A comercialização da carne de cordeiro na região do Alto Camaquã, no estado do Rio Grande do Sul, Brasil, também conta com a participação do poder público local na viabilização do seu funcionamento e a criação de parcerias entre instituições (MATTE, 2016), assim como o caso apresentado por Ploeg (2016) na comercialização da carne do cordeiro típico da Ilha de Texel – Holanda quando integrado em canais de distribuição de proximidade espacial. Estes casos retratam situações em que o poder público local, em especial as prefeituras, se faz presente e, geralmente, necessárias para que produtores familiares possam acessar os mercados na comercialização de seus produtos e serem agentes promotores do desenvolvimento. Contudo, apenas a disponibilização de uma infraestrutura para a comercialização dos produtos pode ser uma iniciativa ainda considera tímida requerendo, também, uma ação mais ativa destas instituições, a exemplo dos casos apresentados por Guerreiro (2008), Matte (2016) e Ploeg (2016).

Os casos acima assistem situações em que o desenvolvimento emerge da articulação dos atores locais com organizações públicas e instituições da sociedade civil e que fogem dos modelos estruturais dominantes, a saber, o modelo da teoria da modernização e da teoria neomarxista (LONG; PLOEG, 2011). Segundo estes autores, a primeira das abordagens

concebe o desenvolvimento num movimento progressivo ao tecnicismo e o envolvimento crescente em mercados de commodities, ao passo que o segundo se acentua na natureza expoliativa e do acúmulo de capital.

Práticas com base no conhecimento dos agentes locais diretamente envolvidos não são situações ímpares aos olhos do desenvolvimento endógeno. Nestes espaços, no qual se considera a natureza essencial e a importância da agência humana, os limites da informação, a incerteza e de outras restrições fazem os atores sociais deterem conhecimentos e capacidades próprias para se estruturarem (LONG; PLOEG, 2011). Para Giddens (1979), que desenvolve a noção de agência, as relações entre a ação dos atores e a estrutura são interdependentes e precisam ser compreendidas ao longo do tempo, considerando que elas são inerentes às relações sociais que se formam em um determinado local.

Nesta perspectiva, a discussão das relações sociais estabelecidas por agricultores para acessarem mercados, como o de uma feira livre, permite compreender sua dinâmica a partir da experiência dos atores locais e da forma como se inter-relacionam com o mercado (GIDDENS, 1979; LONG, PLOEG, 2011).

Assim sendo, feiras livres se constituem em importantes espaços para a comercialização de produtos para agricultores familiares, principalmente por elas se configurarem como um mecanismo mais acessível a este público para se inserir no mercado, propiciarem a inclusão social, contribuírem na renda familiar e na movimentação de recursos financeiros locais.

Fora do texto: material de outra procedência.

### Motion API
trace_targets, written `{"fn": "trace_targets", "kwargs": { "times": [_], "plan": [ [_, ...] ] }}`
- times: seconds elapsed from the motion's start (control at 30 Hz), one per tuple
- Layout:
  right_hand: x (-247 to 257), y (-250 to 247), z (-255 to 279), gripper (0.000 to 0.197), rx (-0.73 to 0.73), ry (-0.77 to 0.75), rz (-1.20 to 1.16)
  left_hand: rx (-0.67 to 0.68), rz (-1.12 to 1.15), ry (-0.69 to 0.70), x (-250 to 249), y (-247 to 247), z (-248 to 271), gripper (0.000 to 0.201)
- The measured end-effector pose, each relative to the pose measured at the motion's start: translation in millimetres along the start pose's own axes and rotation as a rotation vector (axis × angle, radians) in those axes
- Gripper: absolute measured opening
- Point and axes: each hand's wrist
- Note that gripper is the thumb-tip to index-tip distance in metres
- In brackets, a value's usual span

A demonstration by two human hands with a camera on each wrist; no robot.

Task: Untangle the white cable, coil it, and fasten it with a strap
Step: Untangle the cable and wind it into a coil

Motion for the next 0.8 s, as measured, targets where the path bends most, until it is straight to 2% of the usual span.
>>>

As políticas públicas que incentivem o acesso e venda de produtos nestes espaços são fundamentais tanto numa tentativa de frear o êxodo rural quanto incentivem o consumo destes produtos localmente referenciados, contribuindo com a renda destas famílias, melhorando suas condições de vida e busca da autonomia, propiciar a inclusão social e preservar os hábitos e cultura alimentar local.